» WHAT THE EXERCISE ASKS
When the line containing "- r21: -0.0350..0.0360" appears in the data below, begin copying there and stop only after the line containing "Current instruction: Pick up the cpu".

[Stored records]
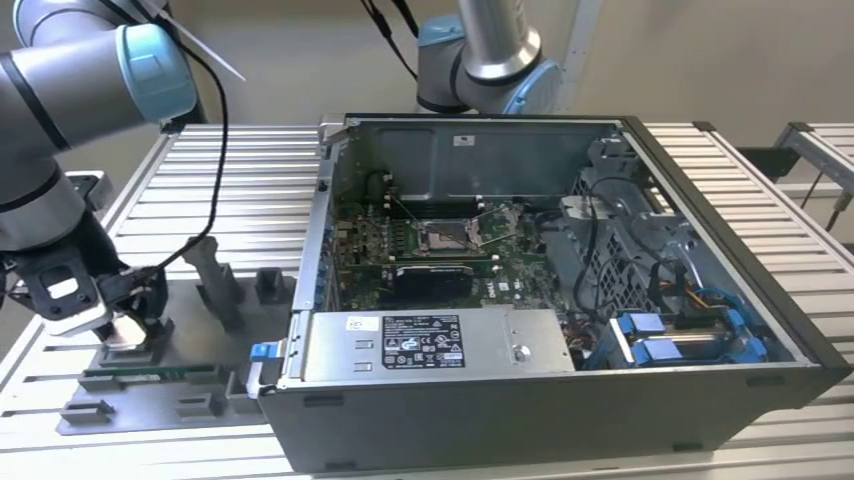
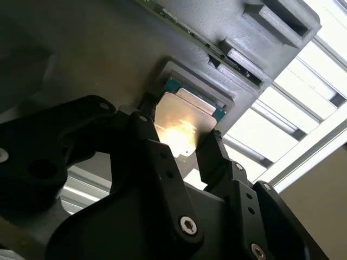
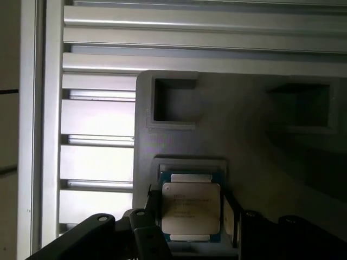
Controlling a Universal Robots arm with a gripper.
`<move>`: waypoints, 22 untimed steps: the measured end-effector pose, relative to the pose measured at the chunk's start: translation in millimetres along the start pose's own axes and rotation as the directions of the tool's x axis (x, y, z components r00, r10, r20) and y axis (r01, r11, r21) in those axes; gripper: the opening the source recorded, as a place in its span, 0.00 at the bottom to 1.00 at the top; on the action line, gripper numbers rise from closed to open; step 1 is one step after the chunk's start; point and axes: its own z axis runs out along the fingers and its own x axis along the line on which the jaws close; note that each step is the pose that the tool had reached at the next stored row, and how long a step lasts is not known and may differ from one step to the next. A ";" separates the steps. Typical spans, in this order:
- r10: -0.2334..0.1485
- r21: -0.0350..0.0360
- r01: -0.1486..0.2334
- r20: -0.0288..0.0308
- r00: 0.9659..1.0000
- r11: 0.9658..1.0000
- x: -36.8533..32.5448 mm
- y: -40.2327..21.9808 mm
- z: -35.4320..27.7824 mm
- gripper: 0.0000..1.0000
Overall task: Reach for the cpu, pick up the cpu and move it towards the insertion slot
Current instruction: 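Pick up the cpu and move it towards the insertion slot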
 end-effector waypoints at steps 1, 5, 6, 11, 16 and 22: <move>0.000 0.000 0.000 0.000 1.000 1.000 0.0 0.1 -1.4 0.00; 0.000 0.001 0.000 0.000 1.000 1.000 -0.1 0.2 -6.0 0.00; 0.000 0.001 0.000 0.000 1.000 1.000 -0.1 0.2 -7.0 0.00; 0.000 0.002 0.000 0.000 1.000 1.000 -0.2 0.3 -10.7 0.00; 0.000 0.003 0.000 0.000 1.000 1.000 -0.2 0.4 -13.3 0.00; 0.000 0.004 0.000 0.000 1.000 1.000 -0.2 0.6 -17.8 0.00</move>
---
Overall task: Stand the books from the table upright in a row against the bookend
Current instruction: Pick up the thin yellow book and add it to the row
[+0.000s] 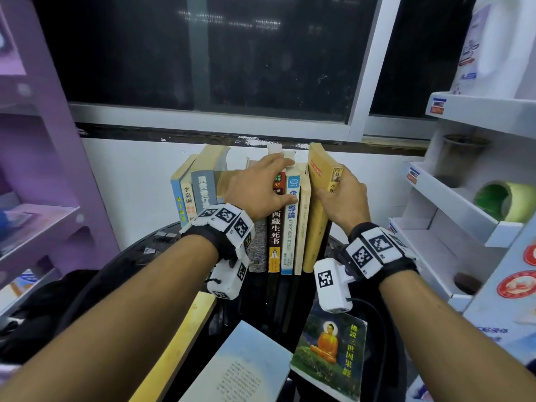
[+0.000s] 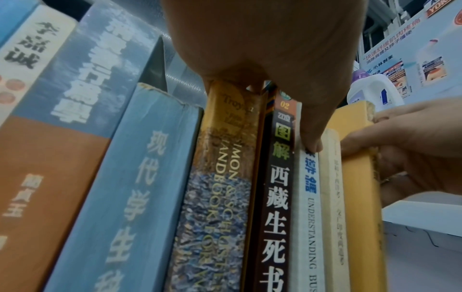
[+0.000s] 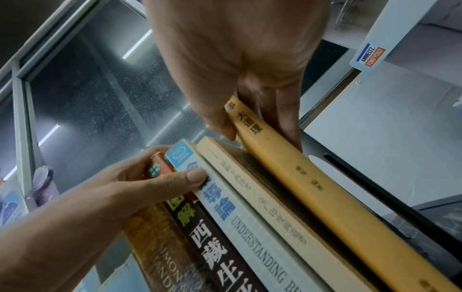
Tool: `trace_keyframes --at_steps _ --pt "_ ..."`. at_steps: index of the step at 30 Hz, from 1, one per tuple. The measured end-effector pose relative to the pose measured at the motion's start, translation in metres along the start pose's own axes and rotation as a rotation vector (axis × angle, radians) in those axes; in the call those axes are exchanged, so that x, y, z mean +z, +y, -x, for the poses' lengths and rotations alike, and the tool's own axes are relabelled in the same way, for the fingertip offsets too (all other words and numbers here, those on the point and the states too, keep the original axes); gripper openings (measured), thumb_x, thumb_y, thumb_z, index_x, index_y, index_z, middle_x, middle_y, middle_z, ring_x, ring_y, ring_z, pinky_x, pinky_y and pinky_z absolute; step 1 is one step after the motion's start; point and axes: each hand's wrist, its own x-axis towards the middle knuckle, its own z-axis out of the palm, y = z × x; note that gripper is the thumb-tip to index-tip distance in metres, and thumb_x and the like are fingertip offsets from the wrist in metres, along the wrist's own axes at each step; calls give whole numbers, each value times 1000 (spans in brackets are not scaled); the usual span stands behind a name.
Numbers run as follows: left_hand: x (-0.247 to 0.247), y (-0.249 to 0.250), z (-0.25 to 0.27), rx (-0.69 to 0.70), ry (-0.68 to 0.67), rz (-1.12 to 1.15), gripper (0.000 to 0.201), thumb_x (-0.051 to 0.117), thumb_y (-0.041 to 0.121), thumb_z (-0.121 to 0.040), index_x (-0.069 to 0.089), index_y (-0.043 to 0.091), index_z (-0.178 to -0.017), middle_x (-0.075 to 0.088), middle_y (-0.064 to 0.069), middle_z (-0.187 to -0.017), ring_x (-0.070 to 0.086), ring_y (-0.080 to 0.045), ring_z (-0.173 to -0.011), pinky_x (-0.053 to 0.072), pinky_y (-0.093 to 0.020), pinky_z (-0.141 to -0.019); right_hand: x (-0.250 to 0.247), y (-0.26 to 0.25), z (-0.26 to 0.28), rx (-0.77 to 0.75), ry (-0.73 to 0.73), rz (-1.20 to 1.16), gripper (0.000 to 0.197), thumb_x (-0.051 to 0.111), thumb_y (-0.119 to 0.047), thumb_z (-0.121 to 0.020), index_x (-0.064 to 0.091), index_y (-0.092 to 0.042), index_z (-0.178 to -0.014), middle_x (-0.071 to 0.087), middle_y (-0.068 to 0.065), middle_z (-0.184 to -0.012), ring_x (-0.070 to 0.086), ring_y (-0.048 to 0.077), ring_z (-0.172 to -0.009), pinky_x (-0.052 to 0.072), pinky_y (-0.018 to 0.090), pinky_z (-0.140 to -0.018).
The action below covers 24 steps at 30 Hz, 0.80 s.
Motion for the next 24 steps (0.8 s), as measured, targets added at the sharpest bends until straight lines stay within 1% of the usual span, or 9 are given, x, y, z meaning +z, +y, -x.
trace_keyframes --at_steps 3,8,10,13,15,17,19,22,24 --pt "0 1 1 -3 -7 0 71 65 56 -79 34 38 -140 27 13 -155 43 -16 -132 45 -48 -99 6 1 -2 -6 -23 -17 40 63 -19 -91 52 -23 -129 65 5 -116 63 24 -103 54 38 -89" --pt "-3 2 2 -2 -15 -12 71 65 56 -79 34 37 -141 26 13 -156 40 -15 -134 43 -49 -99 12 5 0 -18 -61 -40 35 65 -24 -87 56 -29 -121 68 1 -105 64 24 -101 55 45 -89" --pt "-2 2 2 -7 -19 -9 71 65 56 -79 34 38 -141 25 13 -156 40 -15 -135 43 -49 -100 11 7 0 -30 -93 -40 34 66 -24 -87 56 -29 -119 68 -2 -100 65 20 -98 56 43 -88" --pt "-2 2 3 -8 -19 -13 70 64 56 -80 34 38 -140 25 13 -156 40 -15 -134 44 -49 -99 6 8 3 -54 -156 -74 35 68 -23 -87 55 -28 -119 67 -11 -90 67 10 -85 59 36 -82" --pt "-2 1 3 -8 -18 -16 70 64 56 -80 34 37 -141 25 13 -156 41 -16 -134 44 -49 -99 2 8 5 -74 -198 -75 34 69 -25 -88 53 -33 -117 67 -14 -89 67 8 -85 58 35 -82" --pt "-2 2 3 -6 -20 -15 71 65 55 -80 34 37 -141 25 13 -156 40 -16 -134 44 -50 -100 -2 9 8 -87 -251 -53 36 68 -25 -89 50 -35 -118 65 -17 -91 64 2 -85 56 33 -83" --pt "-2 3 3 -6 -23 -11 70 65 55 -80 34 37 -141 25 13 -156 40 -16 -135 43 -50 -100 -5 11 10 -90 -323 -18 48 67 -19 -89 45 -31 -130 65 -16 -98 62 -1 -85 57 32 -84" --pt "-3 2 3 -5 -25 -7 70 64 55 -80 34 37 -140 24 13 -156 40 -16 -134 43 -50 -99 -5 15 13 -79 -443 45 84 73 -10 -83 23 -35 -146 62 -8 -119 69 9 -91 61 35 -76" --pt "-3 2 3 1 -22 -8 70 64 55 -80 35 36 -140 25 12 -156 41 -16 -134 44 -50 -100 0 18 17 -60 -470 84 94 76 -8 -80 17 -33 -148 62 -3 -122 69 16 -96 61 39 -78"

» OUTPUT BELOW
- r21: -0.0350..0.0360
- r01: -0.1486..0.2334
- r20: -0.0288..0.0308
- r00: 0.9659..1.0000
- r11: 0.9658..1.0000
- x: -36.8533..32.5448 mm
- y: -40.2327..21.9808 mm
- z: -35.4320..27.7824 mm
- gripper: 0.0000..1.0000
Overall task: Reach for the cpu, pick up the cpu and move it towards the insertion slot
Current instruction: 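Pick up the cpu and move it towards the insertion slot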

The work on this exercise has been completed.